* **WORK REQUIRED**
Every line with the string "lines" must be copied from the entries below.

* **RECORDS FOR PROCESSING**
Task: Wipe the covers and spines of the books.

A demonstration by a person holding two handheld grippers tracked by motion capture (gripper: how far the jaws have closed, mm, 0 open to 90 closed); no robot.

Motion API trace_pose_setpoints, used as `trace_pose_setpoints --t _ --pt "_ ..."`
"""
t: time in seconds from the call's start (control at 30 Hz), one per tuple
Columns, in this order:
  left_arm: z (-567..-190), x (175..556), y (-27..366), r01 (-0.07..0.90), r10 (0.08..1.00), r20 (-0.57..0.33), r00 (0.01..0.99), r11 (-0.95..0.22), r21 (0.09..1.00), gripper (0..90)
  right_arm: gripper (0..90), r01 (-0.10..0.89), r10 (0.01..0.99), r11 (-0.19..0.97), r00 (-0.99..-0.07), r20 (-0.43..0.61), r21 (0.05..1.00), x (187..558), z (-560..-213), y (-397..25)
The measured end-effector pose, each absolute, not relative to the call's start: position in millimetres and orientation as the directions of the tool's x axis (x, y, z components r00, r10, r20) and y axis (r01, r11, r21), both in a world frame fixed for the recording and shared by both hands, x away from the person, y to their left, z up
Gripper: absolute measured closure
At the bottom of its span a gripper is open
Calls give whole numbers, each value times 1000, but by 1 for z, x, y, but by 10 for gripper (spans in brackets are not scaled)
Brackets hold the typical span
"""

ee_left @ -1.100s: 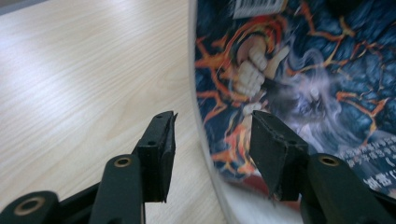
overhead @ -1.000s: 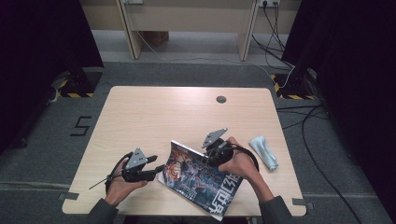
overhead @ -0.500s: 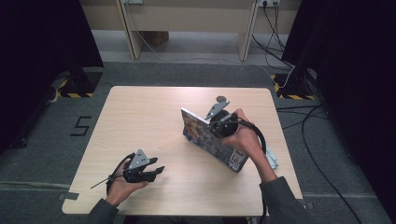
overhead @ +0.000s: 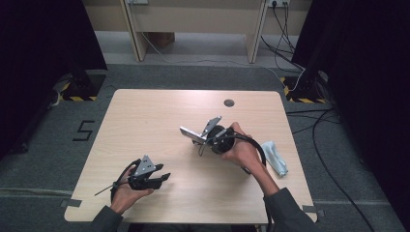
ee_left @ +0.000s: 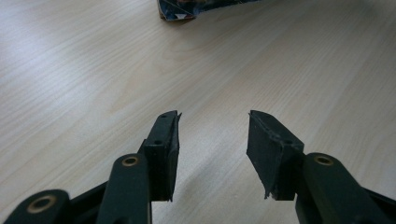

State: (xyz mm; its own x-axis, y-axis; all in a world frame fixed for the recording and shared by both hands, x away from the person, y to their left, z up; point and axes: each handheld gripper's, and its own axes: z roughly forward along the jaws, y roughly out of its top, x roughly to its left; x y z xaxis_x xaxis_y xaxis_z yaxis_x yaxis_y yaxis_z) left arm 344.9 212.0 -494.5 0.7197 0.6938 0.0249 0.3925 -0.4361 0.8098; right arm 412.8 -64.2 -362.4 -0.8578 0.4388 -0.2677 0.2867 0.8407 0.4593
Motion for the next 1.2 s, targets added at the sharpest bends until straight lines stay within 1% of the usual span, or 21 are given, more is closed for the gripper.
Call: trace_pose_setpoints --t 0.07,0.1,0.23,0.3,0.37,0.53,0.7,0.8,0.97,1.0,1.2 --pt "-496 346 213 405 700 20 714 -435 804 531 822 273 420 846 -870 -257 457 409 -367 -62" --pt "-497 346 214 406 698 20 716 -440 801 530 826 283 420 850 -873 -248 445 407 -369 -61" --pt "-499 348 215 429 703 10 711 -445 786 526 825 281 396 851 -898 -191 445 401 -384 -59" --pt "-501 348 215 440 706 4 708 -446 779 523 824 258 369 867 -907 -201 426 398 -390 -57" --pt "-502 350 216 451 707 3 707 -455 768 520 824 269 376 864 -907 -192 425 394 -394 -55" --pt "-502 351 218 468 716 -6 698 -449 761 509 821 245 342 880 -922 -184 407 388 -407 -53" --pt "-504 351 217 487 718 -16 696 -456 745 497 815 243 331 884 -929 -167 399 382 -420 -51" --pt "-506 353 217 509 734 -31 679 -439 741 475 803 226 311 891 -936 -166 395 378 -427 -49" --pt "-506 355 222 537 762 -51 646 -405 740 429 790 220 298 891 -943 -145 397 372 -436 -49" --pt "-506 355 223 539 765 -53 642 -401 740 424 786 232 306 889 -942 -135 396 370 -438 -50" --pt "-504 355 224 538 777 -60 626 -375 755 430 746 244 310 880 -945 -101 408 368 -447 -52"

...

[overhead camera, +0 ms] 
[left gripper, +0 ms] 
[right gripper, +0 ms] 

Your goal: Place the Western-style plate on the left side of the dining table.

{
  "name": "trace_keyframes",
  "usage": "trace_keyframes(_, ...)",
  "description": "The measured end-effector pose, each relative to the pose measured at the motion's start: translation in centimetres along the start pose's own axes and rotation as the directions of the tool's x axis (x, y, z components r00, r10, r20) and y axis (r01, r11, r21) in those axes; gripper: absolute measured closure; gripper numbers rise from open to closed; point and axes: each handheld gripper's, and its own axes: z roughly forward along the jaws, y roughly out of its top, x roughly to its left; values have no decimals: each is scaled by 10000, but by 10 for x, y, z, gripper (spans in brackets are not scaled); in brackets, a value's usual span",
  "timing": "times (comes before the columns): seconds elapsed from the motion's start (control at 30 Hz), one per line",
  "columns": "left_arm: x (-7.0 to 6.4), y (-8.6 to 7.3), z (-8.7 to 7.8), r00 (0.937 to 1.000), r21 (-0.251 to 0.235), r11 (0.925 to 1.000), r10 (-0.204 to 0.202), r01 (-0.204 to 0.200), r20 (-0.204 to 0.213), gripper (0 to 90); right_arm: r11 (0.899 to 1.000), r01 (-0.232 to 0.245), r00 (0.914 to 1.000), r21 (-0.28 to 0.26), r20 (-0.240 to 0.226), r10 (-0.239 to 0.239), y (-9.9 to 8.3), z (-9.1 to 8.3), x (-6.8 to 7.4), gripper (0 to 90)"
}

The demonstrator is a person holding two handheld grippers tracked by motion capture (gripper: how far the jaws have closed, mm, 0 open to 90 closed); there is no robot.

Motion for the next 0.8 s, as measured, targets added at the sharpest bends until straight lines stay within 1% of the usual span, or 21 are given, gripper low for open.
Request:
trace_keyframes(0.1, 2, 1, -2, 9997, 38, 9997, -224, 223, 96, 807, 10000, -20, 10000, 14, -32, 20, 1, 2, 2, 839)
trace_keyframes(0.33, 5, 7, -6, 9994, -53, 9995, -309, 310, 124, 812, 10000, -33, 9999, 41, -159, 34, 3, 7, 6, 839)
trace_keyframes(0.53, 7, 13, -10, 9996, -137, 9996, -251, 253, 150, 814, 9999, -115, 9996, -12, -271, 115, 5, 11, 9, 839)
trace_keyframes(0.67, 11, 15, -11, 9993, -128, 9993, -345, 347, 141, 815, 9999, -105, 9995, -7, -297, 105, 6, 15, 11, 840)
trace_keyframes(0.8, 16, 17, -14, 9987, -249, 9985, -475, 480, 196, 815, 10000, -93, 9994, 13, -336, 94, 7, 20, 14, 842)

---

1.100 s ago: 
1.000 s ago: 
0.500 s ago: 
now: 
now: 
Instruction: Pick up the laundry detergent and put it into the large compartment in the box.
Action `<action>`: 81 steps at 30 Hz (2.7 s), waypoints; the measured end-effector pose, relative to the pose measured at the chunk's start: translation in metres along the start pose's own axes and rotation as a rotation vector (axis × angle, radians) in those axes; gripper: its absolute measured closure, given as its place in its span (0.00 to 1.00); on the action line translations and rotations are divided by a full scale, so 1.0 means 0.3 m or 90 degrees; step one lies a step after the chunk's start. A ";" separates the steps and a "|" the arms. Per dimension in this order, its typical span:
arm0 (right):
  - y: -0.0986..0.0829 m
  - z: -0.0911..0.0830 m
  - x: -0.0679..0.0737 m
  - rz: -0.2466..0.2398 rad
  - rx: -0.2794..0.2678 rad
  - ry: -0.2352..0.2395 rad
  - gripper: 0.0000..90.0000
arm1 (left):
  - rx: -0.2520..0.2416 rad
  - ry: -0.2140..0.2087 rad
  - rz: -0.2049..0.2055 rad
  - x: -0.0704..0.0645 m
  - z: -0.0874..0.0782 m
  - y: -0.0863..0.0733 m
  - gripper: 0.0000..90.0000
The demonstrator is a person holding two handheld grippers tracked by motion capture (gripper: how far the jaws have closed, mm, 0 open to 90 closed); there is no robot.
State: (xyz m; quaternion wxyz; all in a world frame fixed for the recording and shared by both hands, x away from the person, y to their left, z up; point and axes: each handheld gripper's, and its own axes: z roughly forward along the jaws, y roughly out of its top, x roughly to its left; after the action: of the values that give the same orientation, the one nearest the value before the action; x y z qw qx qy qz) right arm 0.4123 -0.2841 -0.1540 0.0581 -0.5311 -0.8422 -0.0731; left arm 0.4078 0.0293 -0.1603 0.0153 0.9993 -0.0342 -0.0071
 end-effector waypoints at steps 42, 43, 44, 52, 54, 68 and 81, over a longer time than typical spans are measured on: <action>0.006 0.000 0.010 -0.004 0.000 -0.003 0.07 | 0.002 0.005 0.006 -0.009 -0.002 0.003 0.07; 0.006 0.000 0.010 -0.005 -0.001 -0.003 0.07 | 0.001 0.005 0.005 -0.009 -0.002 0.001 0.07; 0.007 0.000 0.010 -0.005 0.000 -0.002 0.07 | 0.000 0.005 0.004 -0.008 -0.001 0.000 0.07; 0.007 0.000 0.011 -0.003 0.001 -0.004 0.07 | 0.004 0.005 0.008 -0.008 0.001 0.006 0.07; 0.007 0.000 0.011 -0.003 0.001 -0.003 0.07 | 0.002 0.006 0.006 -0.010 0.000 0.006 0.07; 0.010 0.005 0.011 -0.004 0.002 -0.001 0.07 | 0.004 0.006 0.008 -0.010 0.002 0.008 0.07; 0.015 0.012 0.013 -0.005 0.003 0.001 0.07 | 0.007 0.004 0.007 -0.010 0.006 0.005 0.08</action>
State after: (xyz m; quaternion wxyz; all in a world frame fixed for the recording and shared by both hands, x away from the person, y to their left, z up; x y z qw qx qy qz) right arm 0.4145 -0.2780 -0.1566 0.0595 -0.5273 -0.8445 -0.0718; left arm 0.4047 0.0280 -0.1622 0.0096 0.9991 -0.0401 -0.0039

* **COMPLETED EXERCISE**
Motion for the next 1.2 s, targets added at the sharpest bends until straight lines stay within 1% of the usual span, or 21 are given, more is closed for the gripper.
Motion for the next 0.8 s, as measured, targets added at the sharpest bends until straight lines stay within 1% of the usual span, or 21 are given, gripper low for open.

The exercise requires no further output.